Однако на следующий день поведение Сталина резко изменилось. Узнав, по-видимому, о серьезном ухудшении здоровья Ленина, он заявил Володичевой, пришедшей к нему с ленинским письмом, что это говорит не Ленин, а его болезнь[99]. В ответном письме, переданном через Володичеву, вместо извинения за свой поступок содержались новые провокационные выпады, негативно действующие на здоровье Ленина. Письмо это заканчивалось словами: «Мои объяснения с Н. К. подтвердили, что ничего, кроме пустых недоразумений, не было тут, да и не могло быть. Впрочем, если Вы считаете, что для сохранения „отношений“ я должен „взять назад“ сказанные выше слова, я их могу взять назад, отказываясь, однако, понять, в чем тут дело, где моя „вина“ и чего, собственно, от меня хотят»[100].
Течение болезни Ленина было неоднозначным, наравне с эпизодами кажущейся ремиссии наступало длительное ухудшение. Дневник дежурных секретарей Ленина свидетельствует, что до середины февраля шло улучшение его здоровья и настроения и еще 30 января врач высказал предположение, что Ленин сможет выступить 30 марта, ко дню открытия XII съезда, а еще за месяц до этого ему было разрешено чтение газет. Записи секретарей фиксировали улучшение здоровья вождя.
Но 12 февраля Ленину стало хуже, а накануне Ферстер запретил Ленину чтение газет, свидания и политическую информацию. Лишенный уже давно газет и свиданий Ленин спросил Ферстера, что означает политическая информация, на что получил ответ: «Ну, вот, например, Вас интересует вопрос о переписи советских служащих». Фотиева в тот же день отметила, что, «по-видимому, эта осведомленность врачей расстроила Ильича» и что у него «создалось впечатление, что не врачи дают указания ЦК, а ЦК дал инструкции врачам»[101].

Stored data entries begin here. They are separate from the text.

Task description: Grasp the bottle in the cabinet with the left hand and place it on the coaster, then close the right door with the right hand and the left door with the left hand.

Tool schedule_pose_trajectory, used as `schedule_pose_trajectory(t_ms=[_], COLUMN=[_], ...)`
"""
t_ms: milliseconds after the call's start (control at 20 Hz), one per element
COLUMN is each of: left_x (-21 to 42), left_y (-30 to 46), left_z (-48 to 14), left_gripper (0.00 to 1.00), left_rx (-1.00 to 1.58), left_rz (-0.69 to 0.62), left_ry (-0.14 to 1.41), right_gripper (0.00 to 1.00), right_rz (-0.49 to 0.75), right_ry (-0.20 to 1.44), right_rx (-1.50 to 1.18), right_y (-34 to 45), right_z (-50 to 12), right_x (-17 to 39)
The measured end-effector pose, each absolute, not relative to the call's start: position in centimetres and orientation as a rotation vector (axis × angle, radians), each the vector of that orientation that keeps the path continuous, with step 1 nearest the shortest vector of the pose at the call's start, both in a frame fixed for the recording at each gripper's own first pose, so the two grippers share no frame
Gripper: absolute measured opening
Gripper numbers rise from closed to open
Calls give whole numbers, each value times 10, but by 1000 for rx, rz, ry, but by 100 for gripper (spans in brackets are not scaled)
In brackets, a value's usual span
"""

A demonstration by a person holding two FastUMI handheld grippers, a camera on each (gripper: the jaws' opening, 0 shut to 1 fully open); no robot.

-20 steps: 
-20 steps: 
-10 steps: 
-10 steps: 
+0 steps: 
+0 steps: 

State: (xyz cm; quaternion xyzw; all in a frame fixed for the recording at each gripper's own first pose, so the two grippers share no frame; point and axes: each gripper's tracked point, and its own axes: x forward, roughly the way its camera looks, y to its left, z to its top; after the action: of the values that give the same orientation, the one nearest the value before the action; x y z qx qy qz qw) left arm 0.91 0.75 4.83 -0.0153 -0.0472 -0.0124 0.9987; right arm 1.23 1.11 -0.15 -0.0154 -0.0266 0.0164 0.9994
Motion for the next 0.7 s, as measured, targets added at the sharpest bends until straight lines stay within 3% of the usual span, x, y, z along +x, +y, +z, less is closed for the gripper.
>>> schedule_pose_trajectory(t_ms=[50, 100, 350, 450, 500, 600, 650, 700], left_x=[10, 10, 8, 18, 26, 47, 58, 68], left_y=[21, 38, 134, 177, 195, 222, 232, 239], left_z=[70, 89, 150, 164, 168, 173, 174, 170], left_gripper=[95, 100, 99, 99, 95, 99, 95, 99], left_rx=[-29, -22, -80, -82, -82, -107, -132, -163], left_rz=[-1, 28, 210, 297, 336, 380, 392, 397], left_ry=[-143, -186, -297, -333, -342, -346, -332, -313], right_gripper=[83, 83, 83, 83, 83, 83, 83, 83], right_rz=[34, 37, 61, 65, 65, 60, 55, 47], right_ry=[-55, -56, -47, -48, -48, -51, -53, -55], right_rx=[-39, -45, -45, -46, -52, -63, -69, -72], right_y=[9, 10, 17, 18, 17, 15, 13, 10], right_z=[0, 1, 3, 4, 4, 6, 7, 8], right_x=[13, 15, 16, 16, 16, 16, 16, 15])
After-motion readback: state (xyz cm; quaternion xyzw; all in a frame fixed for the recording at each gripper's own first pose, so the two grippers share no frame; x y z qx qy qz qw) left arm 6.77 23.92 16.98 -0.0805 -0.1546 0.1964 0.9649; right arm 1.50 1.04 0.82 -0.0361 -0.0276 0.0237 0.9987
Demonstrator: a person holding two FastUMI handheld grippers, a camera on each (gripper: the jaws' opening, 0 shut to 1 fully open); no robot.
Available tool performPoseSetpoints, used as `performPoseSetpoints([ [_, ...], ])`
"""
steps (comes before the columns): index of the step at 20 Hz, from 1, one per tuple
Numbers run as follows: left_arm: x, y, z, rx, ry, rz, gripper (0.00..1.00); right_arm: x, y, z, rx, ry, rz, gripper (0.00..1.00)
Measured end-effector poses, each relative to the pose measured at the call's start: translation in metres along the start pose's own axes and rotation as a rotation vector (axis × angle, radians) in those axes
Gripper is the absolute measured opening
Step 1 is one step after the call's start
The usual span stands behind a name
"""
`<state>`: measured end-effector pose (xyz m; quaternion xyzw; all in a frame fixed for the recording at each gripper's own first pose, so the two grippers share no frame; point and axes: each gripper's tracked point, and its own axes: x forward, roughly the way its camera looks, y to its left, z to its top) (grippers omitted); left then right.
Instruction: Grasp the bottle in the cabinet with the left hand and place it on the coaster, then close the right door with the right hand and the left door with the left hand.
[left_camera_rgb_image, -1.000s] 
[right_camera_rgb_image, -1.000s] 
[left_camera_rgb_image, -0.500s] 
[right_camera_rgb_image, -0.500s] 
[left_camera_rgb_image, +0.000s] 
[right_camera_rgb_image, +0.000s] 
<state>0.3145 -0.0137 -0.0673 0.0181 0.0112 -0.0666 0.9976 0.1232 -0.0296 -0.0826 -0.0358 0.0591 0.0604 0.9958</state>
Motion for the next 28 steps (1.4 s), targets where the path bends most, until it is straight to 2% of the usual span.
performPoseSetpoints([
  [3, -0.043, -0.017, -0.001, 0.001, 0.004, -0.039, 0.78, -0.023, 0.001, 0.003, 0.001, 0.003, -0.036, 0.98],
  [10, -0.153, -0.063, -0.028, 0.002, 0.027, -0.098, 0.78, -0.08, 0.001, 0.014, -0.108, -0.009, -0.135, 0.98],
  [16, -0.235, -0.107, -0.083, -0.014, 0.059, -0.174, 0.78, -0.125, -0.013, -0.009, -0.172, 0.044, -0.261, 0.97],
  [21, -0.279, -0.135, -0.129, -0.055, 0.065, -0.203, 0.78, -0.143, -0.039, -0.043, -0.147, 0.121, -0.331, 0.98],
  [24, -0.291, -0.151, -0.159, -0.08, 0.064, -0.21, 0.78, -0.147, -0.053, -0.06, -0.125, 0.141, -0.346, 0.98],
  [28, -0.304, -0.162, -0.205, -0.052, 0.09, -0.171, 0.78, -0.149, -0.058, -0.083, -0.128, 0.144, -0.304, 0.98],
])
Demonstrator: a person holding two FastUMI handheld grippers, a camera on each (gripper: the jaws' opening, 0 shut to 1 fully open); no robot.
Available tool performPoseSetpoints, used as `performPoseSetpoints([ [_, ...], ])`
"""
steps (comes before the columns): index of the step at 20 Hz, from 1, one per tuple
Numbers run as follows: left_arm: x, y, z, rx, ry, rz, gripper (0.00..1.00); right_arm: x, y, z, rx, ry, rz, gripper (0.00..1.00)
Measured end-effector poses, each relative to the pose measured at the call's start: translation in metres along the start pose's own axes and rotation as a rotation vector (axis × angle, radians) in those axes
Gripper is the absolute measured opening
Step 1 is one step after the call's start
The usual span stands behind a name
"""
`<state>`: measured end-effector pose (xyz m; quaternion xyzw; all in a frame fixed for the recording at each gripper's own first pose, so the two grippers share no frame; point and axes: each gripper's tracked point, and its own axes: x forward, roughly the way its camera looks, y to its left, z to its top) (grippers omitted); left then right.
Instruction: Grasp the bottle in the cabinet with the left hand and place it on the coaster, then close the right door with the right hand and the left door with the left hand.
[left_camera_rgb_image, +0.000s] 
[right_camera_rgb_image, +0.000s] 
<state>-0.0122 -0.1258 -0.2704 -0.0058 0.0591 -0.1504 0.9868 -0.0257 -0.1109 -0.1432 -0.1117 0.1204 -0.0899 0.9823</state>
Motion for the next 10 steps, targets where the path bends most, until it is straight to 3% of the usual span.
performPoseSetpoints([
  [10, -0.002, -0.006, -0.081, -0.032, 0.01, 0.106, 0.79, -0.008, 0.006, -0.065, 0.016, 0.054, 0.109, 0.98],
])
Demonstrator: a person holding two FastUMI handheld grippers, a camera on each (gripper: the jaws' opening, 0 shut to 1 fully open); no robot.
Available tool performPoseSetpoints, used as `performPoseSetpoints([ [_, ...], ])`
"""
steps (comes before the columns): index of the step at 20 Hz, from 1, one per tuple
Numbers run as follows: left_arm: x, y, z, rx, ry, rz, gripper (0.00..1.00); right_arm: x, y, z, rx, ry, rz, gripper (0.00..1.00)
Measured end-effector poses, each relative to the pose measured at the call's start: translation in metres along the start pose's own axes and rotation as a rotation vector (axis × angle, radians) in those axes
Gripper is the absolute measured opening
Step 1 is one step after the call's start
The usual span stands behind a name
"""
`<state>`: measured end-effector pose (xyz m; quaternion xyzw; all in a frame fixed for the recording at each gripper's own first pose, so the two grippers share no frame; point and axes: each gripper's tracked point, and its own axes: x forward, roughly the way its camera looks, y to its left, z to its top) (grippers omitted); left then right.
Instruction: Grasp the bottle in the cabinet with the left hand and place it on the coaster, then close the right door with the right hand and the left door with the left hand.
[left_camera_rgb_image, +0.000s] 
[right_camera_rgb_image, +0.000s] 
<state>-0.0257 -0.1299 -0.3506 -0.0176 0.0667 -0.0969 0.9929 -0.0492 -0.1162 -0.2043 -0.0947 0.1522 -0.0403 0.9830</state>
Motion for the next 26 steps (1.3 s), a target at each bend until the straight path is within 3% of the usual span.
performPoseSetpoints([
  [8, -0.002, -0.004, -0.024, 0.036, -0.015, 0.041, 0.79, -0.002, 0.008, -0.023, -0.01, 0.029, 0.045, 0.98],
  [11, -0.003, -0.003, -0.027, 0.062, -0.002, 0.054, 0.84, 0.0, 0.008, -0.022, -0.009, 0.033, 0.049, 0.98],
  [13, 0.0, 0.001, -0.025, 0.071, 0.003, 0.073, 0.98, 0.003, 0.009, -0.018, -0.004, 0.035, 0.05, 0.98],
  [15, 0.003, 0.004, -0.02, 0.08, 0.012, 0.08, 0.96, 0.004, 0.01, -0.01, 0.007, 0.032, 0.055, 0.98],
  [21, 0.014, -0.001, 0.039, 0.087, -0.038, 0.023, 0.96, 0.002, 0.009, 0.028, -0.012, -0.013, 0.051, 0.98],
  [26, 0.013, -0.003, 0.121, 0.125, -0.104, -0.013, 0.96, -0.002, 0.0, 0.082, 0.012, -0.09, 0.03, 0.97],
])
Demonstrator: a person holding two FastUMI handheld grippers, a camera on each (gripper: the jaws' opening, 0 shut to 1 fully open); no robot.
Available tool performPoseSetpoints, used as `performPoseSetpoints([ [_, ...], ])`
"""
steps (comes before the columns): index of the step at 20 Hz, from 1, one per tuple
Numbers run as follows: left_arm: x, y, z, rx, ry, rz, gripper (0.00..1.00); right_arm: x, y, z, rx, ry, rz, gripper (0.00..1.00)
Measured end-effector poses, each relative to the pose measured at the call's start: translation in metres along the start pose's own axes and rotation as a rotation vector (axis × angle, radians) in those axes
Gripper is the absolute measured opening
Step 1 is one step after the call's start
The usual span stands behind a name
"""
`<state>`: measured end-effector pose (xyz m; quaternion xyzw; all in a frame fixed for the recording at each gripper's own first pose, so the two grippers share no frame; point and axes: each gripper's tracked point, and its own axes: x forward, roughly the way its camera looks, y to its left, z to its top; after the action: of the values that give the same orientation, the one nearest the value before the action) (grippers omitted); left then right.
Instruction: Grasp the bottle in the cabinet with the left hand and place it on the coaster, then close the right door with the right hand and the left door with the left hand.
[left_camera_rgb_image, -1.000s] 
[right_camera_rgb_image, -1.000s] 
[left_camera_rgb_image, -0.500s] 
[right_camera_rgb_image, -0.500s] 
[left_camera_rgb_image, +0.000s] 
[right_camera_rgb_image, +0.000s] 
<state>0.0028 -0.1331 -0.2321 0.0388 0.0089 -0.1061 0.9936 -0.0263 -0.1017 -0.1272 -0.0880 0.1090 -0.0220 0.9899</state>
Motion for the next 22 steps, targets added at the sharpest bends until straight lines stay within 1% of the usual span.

Изоляция Ленина от политической информации являлась, по мнению медиков, политической интригой его противников, ухудшающей состояние Ленина. Ферстер пишет: «Работа для него была жизнью, бездеятельность означала смерть»[102]. Тогда же вечером Ленин говорил с Фотиевой вновь относительно своих поручений, подробно занимаясь изучением «грузинского вопроса», переживая, что не успеет до съезда подготовить свое выступление. Одновременно он взял с сотрудников слово держать все в строжайшей тайне до окончания работы и не распространяться о его статье («К вопросу о национальностях…»), поскольку «ему все время казалось, что с ним уже не считаются…». Но, получив известие, что статья отправлена Троцкому и получен положительный ответ, Ленин обрадовался и успокоился[103], считая еще 6 марта реальным свое выступление на съезде с речью-«бомбой» против Сталина.
Нерешительность Троцкого – шанс Сталина
В эти дни Троцкий все же не решался вынести свою борьбу с триумвиратом за пределы Политбюро, сделав это только в октябре 1923 г. Он писал в 1929 г., что тогда об идее блока «Ленина с Троцким» против аппаратчиков и бюрократов было известно только им двоим. Выступление Троцкого могло означать личную борьбу за место Ленина[104]. По мере ухудшения состояния Ленина становился все заметней парадокс – борясь против раскола партии вследствие личной неприязни Сталина с Троцким, он тем не менее побуждал Троцкого к энергичной борьбе со Сталиным. Троцкий, однако, был нерешителен, считая, что позиция триумвирата значительно окрепла и что борьба с ним может окончиться поражением, приводя слова Крупской, сказанные в 1927 г.: «…Если б жив был Ленин, то, вероятно, уже сидел бы в сталинской тюрьме»[105].